Two Coats of Paint: Jacqueline Gourevitch: Skying abstraction

By Jason Andrew

June 14, 2025

Jacqueline Gourevitch’s resilience stems from restraint and slow observation. From her first solo exhibition in 1958 to the current striking survey of 21 cloud paintings dating from 1965–2018 at Storage Gallery in Tribeca, the nonagenarian has shown that sustained attention to a single subject can yield infinite and dynamic variations.

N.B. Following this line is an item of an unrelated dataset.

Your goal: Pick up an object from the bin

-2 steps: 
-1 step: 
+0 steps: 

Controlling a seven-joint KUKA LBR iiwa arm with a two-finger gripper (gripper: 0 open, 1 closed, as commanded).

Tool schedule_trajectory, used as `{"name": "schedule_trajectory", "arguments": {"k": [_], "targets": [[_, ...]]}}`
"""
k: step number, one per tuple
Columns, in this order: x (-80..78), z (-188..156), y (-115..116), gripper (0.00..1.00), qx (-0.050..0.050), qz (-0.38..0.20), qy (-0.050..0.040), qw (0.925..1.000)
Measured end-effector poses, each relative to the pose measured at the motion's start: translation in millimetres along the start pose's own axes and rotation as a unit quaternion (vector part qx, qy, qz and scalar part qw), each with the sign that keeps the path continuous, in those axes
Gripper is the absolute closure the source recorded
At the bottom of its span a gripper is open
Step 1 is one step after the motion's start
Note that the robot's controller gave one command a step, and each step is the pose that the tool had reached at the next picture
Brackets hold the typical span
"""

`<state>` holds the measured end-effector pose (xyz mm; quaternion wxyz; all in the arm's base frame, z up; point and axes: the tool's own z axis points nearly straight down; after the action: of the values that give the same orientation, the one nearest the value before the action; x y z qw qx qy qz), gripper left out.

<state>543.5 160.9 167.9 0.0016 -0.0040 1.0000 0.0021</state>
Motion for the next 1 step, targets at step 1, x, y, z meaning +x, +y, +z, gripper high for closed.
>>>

Born in Paris in 1933, Gourevitch fled France with her mother during World War II. She emigrated to America by way of the Pyrenees Mountains, Spain, Portugal, a ship to Cuba, and finally a passenger vessel to Ellis Island. She recently described this remarkable event simply as a “great adventure” –chalking up the formative experience as just another challenge faced in life. In 1950, she attended the summer session at Black Mountain College, whose faculty included painter Theodore Stamos, critic Clement Greenberg, and writer Paul Goodman. She has said that she knew Stamos would be there and went because she thought of herself as “wanting to be a painter.” 

For over six decades, the main subject for Gourevitch has been clouds. She has come to master the subject through a process of balancing the pursuit of pure abstraction against the pull of representational painting. Like Richard Diebenkorn, Gourevitch is an autobiographical painter—combining experience with tradition. Her paintings are idiosyncratic in a style that encompasses the intellect of John Constable, the romance of J.M.W. Turner, and the inventiveness of Diebenkorn.

Diebenkorn took the first civilian flight from New Mexico to San Francisco in 1951 and was deeply impressed by the scene of the land from the air. Gourevitch, for her part, has been known to demand a window seat on an airplane so she can study and draw the ever-changing fracturing of light against cloud formations. But deciphering a cumulus from a stratus misses the understanding of her painting, which are contemplative.

Gourevitch’s focused involvement with “skying” tracks classically to the epic ceiling designs of Tiepolo and the moody sky-dominated landscapes of Ruisdael, Watteau, and Boudin. Yet these Romantics were always earth-oriented. No matter how powerful the skies in their paintings may be, the horizon binds them tenaciously to the earth, hovering over their environs like a dome. Gourevitch arguably is more interested in non-objective beauty alongside Robert Ryman and Agnes Martin.

Cloud Painting #1 and Cloud Painting #6, which start the series, were made in 1965. Gourevitch appears to have gotten it right from the very beginning. Through the varying brushed and stained marks, it contemplates the discrepancy between what the eye might see and what the mind might remember. The true beauty of the clouds is hinted where they break for a pure baby-blue sky. The all-over surface projects a compelling sense of weightlessness that sets up what comes next in her oeuvre.

Numerically ordering each work, Gourevitch brings boldness and virtuosity to Cloud Painting #60: Homage to Mondrian’s Red Cloud. Apparently painting with the maximum freedom and speed, she manifests confidence and intensity while conveying the emotional value of a languid summer sunset. In the context of the exhibition, the piece shows that Gourevitch can be a disrupter.  

Cloud Painting #190 and Cloud Painting #203 shows muscularity in her subtlety. Broad brushstrokes tinged with umber are psychic improvisations, demonstrating Gourevitch’s lyrical control and sensitivity to atmospheric rhythms.

Just as Agnes Martin had her meditative lines as structural references for her linear gestures, Gourevitch has her clouds. And as a subject, they have proven to be resilient, vast, and transcendent.

“Jacqueline Gourevitch: Paintings 1965-2018,” Storage, 52 Walker Street, 4th Floor, New York, NY. Through July 2, 2025.